Personal information
- Date of birth: 29 September 1981 (age 44)
- Place of birth: Basirhat, West Bengal, India

= Dipendu Biswas =

Indian footballer (born 1981)

Dipendu Biswas (29 September 1981) is an Indian retired professional footballer,.

==Playing career==
Biswas' father is from West Bengal and mother is from Thalassery in Keralam. He graduated from the Tata Football Academy in 1996. He rejoined Mohun Bagan in 2012.

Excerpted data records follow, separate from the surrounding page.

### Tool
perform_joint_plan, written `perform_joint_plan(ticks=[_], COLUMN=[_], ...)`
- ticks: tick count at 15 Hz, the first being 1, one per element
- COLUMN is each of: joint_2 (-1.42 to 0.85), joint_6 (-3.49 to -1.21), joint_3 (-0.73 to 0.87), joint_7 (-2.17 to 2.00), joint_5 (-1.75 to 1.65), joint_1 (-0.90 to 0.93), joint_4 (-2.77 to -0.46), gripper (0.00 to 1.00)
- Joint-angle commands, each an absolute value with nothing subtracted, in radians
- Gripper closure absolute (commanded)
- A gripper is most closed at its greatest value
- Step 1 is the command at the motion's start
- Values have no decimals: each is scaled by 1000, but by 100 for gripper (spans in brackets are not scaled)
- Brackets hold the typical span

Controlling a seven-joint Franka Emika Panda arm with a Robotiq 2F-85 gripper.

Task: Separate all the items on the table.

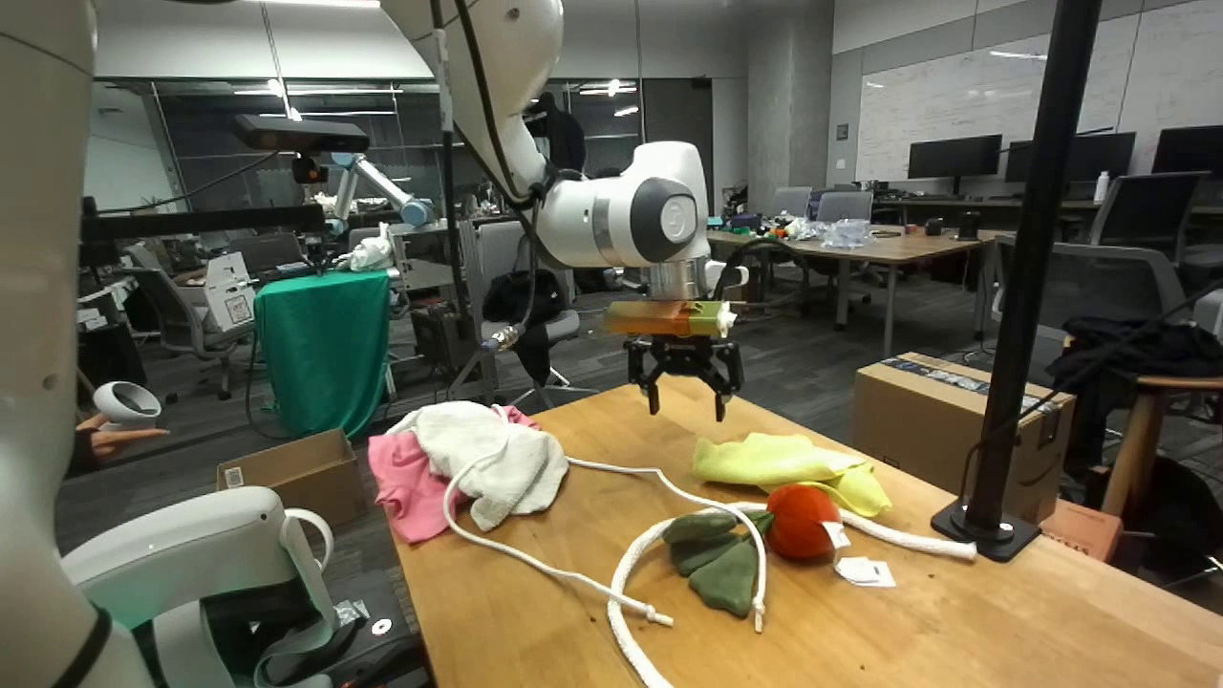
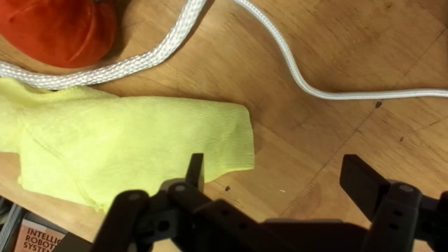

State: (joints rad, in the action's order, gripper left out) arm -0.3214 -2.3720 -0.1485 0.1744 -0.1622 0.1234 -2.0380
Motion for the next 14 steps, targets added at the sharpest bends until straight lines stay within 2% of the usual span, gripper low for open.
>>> perform_joint_plan(ticks=[1, 14], joint_2=[-382, -525], joint_6=[-2321, -2270], joint_3=[-145, -131], joint_7=[224, 270], joint_5=[-115, -72], joint_1=[100, 45], joint_4=[-1941, -1814], gripper=[0, 0])
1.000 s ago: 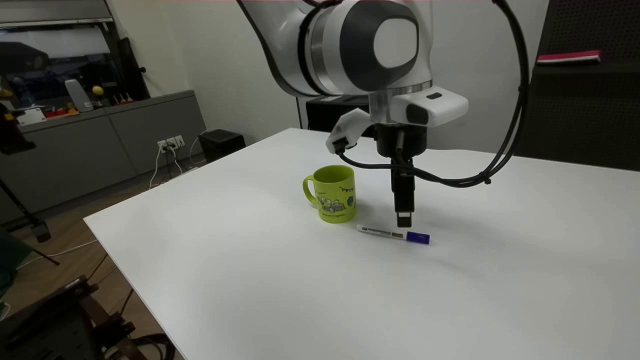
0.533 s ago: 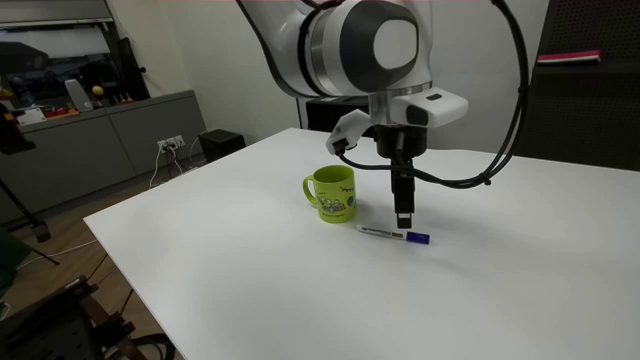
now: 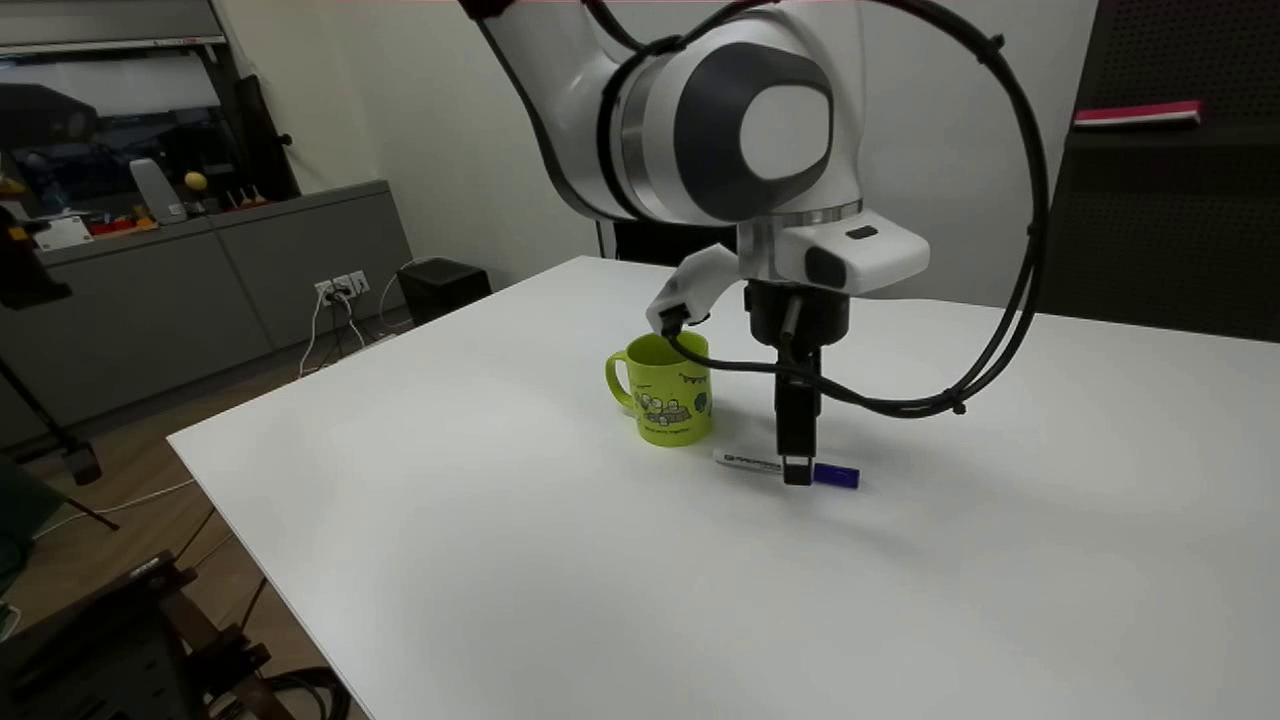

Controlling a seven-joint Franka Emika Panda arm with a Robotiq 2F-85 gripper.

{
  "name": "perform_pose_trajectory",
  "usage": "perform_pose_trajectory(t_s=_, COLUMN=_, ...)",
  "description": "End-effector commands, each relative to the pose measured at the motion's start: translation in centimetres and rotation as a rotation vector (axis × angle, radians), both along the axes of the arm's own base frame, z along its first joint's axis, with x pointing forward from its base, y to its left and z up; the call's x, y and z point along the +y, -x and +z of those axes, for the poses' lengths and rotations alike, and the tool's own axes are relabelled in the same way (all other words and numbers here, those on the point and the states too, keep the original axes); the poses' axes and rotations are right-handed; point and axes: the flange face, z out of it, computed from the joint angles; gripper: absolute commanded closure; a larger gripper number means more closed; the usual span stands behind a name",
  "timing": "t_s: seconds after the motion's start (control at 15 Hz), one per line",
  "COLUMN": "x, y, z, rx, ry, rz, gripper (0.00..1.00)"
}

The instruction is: Pick up the pen and place it in the green cup.

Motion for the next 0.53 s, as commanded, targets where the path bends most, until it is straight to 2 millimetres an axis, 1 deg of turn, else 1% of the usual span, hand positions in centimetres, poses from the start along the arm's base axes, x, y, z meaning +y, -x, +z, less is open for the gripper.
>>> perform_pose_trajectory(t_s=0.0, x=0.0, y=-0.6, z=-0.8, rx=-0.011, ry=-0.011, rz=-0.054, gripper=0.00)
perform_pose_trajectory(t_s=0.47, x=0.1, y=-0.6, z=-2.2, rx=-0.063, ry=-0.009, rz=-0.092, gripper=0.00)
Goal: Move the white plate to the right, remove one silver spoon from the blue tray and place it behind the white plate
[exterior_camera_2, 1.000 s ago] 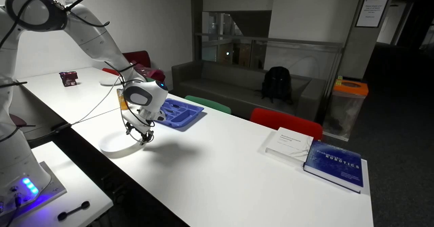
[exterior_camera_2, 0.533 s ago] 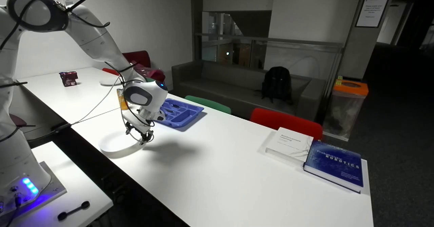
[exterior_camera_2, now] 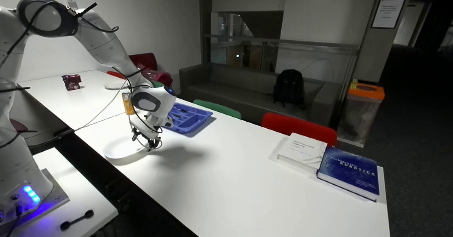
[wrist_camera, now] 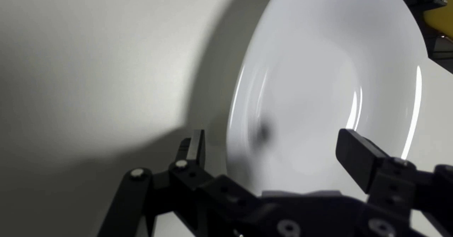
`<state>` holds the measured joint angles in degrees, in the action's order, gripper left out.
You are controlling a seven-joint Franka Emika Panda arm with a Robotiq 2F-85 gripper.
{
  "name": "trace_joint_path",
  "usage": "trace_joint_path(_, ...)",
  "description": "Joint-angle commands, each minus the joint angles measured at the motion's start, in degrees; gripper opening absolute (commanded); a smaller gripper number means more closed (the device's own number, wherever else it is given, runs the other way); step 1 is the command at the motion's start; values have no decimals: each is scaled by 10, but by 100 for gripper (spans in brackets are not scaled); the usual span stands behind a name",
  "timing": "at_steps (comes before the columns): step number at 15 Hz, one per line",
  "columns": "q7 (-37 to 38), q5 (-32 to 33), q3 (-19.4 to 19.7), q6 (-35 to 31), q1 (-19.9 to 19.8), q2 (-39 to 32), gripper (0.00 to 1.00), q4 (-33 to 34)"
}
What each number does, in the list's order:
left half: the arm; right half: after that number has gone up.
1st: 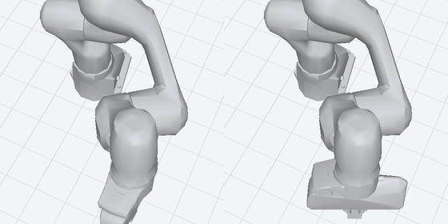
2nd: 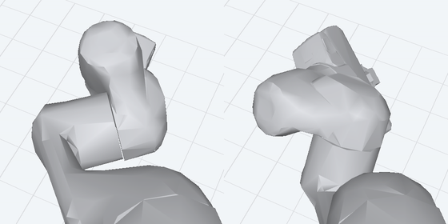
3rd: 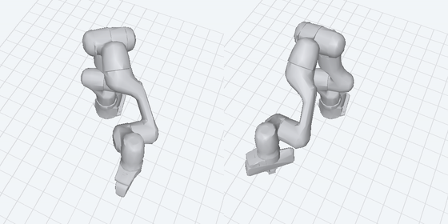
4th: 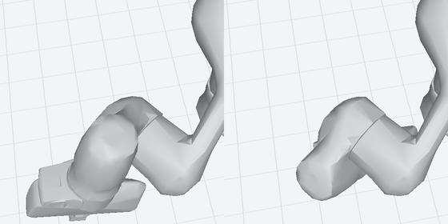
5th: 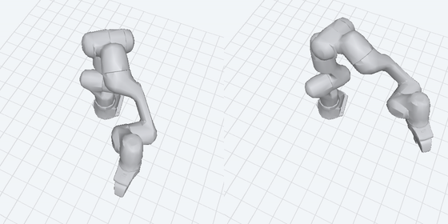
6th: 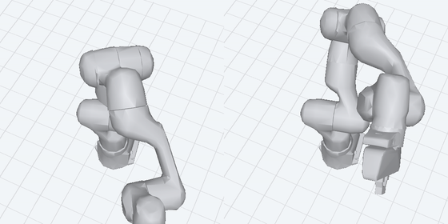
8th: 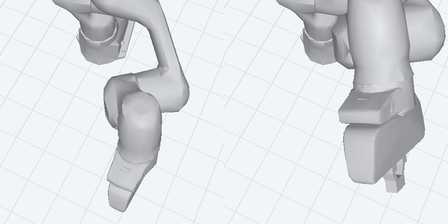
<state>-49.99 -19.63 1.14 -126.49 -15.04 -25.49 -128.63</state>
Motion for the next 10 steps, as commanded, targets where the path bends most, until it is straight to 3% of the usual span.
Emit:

His earnings in 1998–99 were reported to be ₹1.2 million and in 1999–2000 were ₹0.8 million. In 2011, he was one of a handful of players who were sold land by the government at subsidised prices because they had "made the state proud at national and international levels."

==Political career==
In 2014, he ran for election from Basirhat in West Bengal under the Trinamool Congress party, and was defeated by Bharatiya Janata Party's candidate Samik Bhattacharya. In the 2016 state assembly elections, he defeated Bhattacharya by more than 20,000 votes. He joined Bharatiya Janata Party (BJP) on 8 March 2021 after not being considered by Trinamool to contest the legislative elections. However, he was not made a candidate even by the BJP, and though he was inducted into the West Bengal State Committee, he left the party within a couple of months.

==Honours==
East Bengal
- IFA Shield: 2000

Bengal
- Santosh Trophy: 1996–97, 1998–99

==Achievements==
- Represented Mohun Bagan AC as a forward from 2005 to 2007 and rejoined the club in 2012
- Played for East Bengal FC as a forward between 2007 and 2008
- In July 2020, Biswas became the football secretary of Mohammedan Sporting Club. In the 129-year history of the club, he is the first footballer who has been appointed a football secretary.